Any area retaining a grammar school is inundated by middle-class parents with strong elbows
Naturally, for education policy researchers working predominantly in higher education institutions, educational success means ‘academic’ success; the traditional suite of academic subjects taught in the abstract, slavishly aiming for the now much-derided Blairite target of sending at least half of all young people to university. Britain never needed half of its population to attend university, and it certainly did not need to indebt them to that end.
This is a broader British disease which succeeding generations of politicians seem unable to cure; ‘success’ only means achievement of the academic form. For Oxford intellectuals like Tony Crosland and Shirley Williams, the education secretaries responsible for imposing comprehensive education on British schooling, it was the only success they knew.
England’s surviving grammar schools – just over 160 of them – remain under constant threat. Policy actors in British education, from managers in the academy chains right up to those in the Department for Education, are either actively hostile to the principle of selection as we know it today or are generally resentful of the grammar schools’ survival.
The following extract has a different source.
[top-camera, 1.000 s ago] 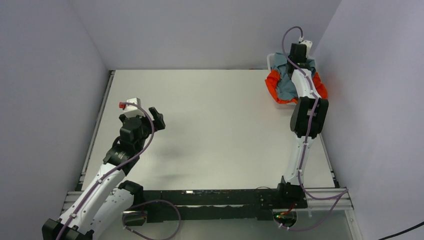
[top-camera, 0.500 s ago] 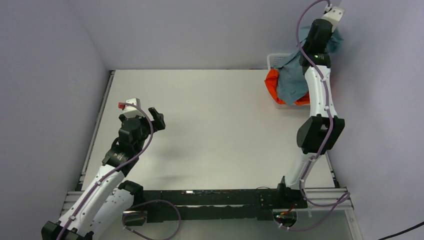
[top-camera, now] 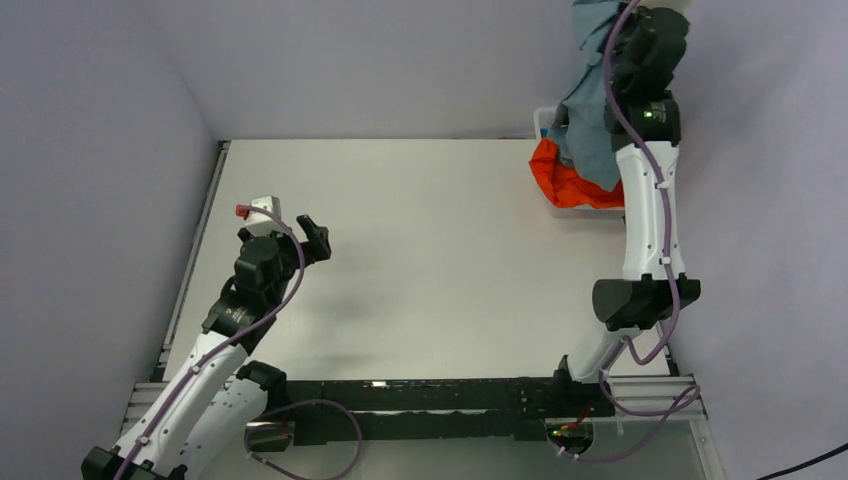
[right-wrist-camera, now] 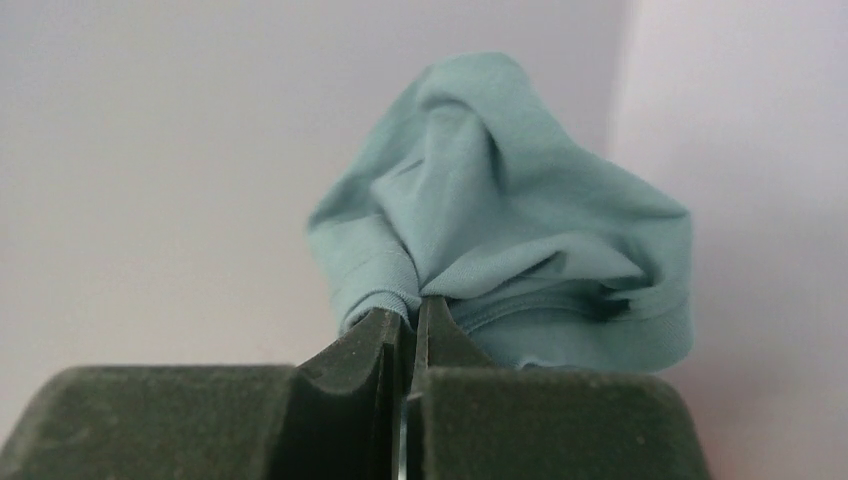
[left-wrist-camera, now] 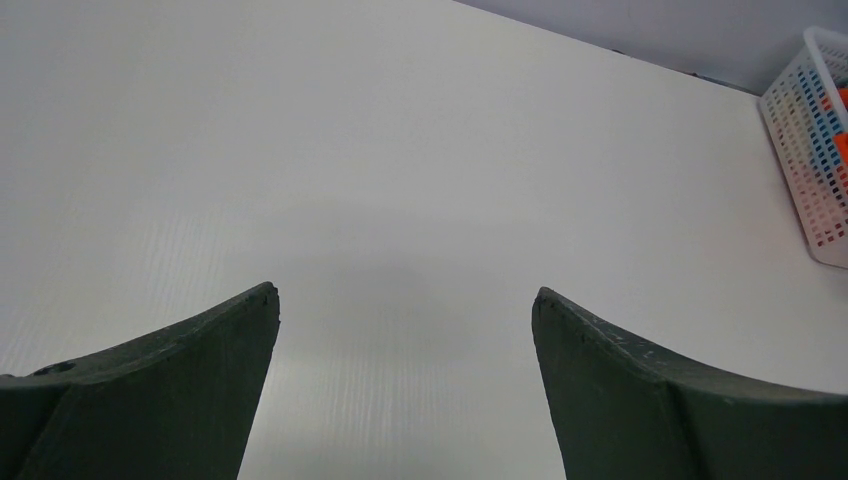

They disguise policy activism as ‘education research’, which ‘proves’ grammar schools undermine ‘equality’ because they are monopolised by the middle classes.
Most local authorities no longer have intensely academic, unashamedly high-achieving secondary schools within their boundaries. This means that any area retaining a grammar school is inundated by middle-class parents with strong elbows. This should not surprise anyone, but it is not an argument against the reintroduction of nationwide plural schooling.
It is telling that, out of the four UK nations, it is Northern Ireland’s secondary education system which has the highest percentage of children in grammar schools and also the best GCSE results: 32 per cent last year achieved As or A*s. Wales, which has no grammar schools, has the worst: only 20 per cent achieved the same top grades last year.
For some years now, policy wonks have agonised deeply about the British ‘productivity crisis’. There is no factor more important in creating highly-skilled human beings than a country’s schooling structures. At this stage, given the failing former grammar schools all over Britain, is it perhaps time to accept that comprehensive education has failed?